[Source data]
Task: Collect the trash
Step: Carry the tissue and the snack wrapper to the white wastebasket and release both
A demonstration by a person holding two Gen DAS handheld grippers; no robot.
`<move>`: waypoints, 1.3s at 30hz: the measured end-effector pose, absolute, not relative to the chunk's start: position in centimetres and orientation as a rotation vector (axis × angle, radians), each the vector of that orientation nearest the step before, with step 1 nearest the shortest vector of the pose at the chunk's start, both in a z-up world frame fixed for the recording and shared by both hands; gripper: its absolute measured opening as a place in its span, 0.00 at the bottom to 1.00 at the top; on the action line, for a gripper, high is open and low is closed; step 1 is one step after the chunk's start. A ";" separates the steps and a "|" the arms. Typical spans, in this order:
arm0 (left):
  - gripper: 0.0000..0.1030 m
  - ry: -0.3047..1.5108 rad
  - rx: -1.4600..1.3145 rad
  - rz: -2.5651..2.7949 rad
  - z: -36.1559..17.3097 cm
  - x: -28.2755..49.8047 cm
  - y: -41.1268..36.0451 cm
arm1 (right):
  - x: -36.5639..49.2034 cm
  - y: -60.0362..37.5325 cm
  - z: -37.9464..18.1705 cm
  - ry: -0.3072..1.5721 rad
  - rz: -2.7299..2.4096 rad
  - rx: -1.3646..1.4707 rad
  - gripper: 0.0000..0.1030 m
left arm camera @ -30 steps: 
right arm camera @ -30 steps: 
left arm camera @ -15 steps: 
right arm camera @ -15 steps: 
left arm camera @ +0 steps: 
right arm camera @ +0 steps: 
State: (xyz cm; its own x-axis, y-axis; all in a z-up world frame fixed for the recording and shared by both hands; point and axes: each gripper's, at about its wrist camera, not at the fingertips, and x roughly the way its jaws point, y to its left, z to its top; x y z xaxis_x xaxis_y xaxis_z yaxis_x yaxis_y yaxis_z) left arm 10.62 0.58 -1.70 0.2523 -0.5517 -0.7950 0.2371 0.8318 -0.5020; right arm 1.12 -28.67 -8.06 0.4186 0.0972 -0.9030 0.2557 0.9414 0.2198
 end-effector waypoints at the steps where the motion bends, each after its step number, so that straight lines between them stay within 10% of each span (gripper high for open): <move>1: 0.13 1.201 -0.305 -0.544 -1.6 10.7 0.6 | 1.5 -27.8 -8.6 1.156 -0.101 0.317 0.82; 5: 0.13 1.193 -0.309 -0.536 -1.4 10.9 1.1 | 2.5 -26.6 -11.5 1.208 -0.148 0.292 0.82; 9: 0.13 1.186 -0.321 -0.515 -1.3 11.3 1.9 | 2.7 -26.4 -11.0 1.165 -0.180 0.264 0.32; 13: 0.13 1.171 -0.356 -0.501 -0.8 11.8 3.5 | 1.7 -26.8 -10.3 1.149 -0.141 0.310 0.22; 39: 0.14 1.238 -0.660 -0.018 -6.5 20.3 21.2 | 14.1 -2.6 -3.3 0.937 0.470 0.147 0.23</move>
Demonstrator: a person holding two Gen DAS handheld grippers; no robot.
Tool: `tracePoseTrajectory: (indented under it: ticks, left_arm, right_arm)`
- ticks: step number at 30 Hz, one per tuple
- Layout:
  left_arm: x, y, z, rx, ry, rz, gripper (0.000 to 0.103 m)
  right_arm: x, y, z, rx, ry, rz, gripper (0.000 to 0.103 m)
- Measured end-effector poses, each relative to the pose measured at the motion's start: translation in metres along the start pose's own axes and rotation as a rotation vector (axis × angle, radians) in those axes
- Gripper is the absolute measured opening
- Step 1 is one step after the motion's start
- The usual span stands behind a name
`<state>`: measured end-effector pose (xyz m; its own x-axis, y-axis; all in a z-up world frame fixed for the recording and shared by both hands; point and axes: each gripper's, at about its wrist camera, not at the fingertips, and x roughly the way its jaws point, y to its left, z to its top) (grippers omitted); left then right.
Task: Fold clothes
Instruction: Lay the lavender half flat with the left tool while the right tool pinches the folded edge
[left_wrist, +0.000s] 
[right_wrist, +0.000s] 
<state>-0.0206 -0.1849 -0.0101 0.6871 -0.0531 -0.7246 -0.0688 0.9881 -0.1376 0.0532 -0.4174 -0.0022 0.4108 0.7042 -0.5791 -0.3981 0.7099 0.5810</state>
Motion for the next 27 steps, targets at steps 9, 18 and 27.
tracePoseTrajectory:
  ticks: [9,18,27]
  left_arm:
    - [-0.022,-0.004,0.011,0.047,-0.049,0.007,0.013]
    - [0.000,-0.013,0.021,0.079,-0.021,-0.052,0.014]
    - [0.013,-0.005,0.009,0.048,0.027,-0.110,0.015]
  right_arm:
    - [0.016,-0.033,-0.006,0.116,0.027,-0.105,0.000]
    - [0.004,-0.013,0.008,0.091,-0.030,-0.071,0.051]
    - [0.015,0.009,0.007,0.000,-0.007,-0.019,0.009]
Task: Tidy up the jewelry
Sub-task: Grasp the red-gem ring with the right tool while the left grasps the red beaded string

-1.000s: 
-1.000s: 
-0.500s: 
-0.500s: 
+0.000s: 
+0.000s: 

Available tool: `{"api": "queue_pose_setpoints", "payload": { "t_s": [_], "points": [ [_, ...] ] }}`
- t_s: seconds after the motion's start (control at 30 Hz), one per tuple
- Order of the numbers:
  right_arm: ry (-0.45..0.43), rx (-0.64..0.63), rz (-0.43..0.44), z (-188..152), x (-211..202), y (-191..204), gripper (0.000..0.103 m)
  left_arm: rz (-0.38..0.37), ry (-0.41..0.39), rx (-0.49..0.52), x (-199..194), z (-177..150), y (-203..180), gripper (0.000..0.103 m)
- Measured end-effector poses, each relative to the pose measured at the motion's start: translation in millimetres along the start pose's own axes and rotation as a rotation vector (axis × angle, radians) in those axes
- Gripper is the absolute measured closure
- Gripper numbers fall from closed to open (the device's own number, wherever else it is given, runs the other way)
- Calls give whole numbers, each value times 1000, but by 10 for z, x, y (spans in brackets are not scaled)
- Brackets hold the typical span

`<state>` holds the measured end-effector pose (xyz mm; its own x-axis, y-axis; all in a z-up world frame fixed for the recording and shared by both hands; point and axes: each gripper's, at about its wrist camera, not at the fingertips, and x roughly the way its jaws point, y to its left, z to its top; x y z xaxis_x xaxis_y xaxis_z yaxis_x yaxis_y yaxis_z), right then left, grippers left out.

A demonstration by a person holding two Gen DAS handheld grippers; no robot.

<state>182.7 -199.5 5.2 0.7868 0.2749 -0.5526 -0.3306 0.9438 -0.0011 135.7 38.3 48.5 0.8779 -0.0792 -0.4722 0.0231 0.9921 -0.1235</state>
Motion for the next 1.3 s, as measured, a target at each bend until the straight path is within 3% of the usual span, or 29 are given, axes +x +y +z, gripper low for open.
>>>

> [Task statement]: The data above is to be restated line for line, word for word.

> [Answer box]:
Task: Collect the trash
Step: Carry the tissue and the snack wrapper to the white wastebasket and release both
A demonstration by a person holding two Gen DAS handheld grippers; no robot.
`<move>`: waypoints, 1.3s at 30hz: the measured end-effector pose, absolute, not relative to the chunk's start: position in centimetres and orientation as a rotation vector (axis × angle, radians), each the vector of that orientation nearest the step before, with step 1 nearest the shortest vector of the pose at the chunk's start, both in a z-up world frame fixed for the recording and shared by both hands; gripper: its absolute measured opening as a place in its span, 0.00 at the bottom to 1.00 at the top; on the action line, for a gripper, high is open and low is closed; step 1 is one step after the chunk's start. A ";" separates the steps and a "|" the arms. Typical spans, in this order:
arm0 (left):
  - gripper: 0.0000..0.1030 m
  - ry: -0.3047..1.5108 rad
  - rx: -1.4600..1.3145 rad
  - rz: -2.5651..2.7949 rad
  - z: -36.1559..17.3097 cm
  - x: -28.2755..49.8047 cm
  - y: -41.1268..36.0451 cm
arm1 (right):
  - x: -36.5639..49.2034 cm
  - y: -60.0362..37.5325 cm
  - z: -37.9464..18.1705 cm
  - ry: -0.3072..1.5721 rad
  - rz: -2.7299..2.4096 rad
  - rx: -1.3646..1.4707 rad
  - gripper: 0.0000..0.1030 m
left arm camera @ -30 steps: 
right arm camera @ -30 steps: 
left arm camera @ -15 steps: 
right arm camera @ -15 steps: 
left arm camera @ +0 steps: 
right arm camera @ +0 steps: 
State: (xyz cm; its own x-axis, y-axis; all in a z-up world frame fixed for the recording and shared by both hands; point and axes: each gripper's, at about its wrist camera, not at the fingertips, and x roughly the way its jaws point, y to its left, z to its top; x y z xaxis_x xaxis_y xaxis_z yaxis_x yaxis_y yaxis_z) left arm 10.62 0.58 -1.70 0.2523 -0.5517 -0.7950 0.2371 0.8318 -0.5020; right arm 1.12 -28.67 -8.06 0.4186 0.0972 -0.9030 0.2557 0.9414 0.2198
 end-effector waypoints at the steps where the motion bends, each after its step number, so that straight lines between them stay within 10% of each span (gripper high for open): <move>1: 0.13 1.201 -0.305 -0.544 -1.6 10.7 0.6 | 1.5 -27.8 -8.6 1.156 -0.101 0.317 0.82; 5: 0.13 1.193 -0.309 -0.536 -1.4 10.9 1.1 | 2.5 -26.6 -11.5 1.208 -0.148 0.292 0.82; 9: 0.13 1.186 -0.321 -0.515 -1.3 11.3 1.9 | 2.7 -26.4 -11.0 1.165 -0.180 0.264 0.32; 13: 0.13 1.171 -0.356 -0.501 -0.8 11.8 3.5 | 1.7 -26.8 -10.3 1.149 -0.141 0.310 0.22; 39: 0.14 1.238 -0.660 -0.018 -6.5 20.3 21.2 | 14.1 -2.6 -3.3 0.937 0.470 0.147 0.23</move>
Demonstrator: a person holding two Gen DAS handheld grippers; no robot.
Tool: `tracePoseTrajectory: (indented under it: ticks, left_arm, right_arm)`
- ticks: step number at 30 Hz, one per tuple
- Layout:
  left_arm: x, y, z, rx, ry, rz, gripper (0.000 to 0.103 m)
  right_arm: x, y, z, rx, ry, rz, gripper (0.000 to 0.103 m)
- Measured end-effector poses, each relative to the pose measured at the motion's start: translation in metres along the start pose's own axes and rotation as a rotation vector (axis × angle, radians) in those axes
- Gripper is the absolute measured opening
- Step 1 is one step after the motion's start
- The usual span stands behind a name
`<state>`: measured end-effector pose (xyz m; its own x-axis, y-axis; all in a z-up world frame fixed for the recording and shared by both hands; point and axes: each gripper's, at about its wrist camera, not at the fingertips, and x roughly the way its jaws point, y to its left, z to its top) (grippers omitted); left then right.
Task: Fold clothes
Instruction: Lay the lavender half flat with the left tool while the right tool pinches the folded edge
[left_wrist, +0.000s] 
[right_wrist, +0.000s] 
<state>-0.0206 -0.1849 -0.0101 0.6871 -0.0531 -0.7246 -0.0688 0.9881 -0.1376 0.0532 -0.4174 -0.0022 0.4108 0.7042 -0.5791 -0.3981 0.7099 0.5810</state>
Motion for the next 27 steps, targets at steps 9, 18 and 27.
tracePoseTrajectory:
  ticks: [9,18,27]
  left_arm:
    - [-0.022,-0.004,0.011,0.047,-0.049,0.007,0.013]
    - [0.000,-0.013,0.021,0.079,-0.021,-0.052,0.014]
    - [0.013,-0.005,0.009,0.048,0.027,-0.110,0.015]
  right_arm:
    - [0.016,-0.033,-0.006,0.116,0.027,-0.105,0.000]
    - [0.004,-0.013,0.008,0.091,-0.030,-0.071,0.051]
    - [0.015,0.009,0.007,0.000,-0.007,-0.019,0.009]
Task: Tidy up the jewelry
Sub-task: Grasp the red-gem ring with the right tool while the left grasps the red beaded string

-1.000s: 
-1.000s: 
-0.500s: 
-0.500s: 
+0.000s: 
+0.000s: 

Available tool: `{"api": "queue_pose_setpoints", "payload": { "t_s": [_], "points": [ [_, ...] ] }}`
- t_s: seconds after the motion's start (control at 30 Hz), one per tuple
- Order of the numbers:
  right_arm: ry (-0.45..0.43), rx (-0.64..0.63), rz (-0.43..0.44), z (-188..152), x (-211..202), y (-191..204), gripper (0.000..0.103 m)
  left_arm: rz (-0.38..0.37), ry (-0.41..0.39), rx (-0.49..0.52), x (-199..194), z (-177..150), y (-203..180), gripper (0.000..0.103 m)
- Measured end-effector poses, each relative to the pose measured at the motion's start: translation in millimetres along the start pose's own axes and rotation as a rotation vector (axis × angle, radians) in those axes
- Gripper is the absolute measured closure
- Gripper numbers fall from closed to open (the device's own number, wherever else it is given, runs the other way)
- Calls give whole numbers, each value times 1000, but by 10 for z, x, y (spans in brackets are not scaled)
- Brackets hold the typical span

`<state>` holds the measured end-effector pose (xyz mm; its own x-axis, y-axis; all in a z-up world frame fixed for the recording and shared by both hands; point and axes: each gripper's, at about its wrist camera, not at the fingertips, and x roughly the way its jaws point, y to its left, z to its top; x y z xaxis_x xaxis_y xaxis_z yaxis_x yaxis_y yaxis_z), right then left, grippers left out.

A demonstration by a person holding two Gen DAS handheld grippers; no robot.

<state>182.7 -199.5 5.2 0.7868 0.2749 -0.5526 -0.3306 0.9438 -0.0011 135.7 38.3 48.5 0.8779 -0.0792 -0.4722 0.0231 0.9921 -0.1235</state>
Motion for the next 1.3 s, as measured, a target at each bend until the straight path is within 3% of the usual span, or 29 are given, axes +x +y +z, gripper low for open.
>>>

An answer has been given, and the exercise is complete.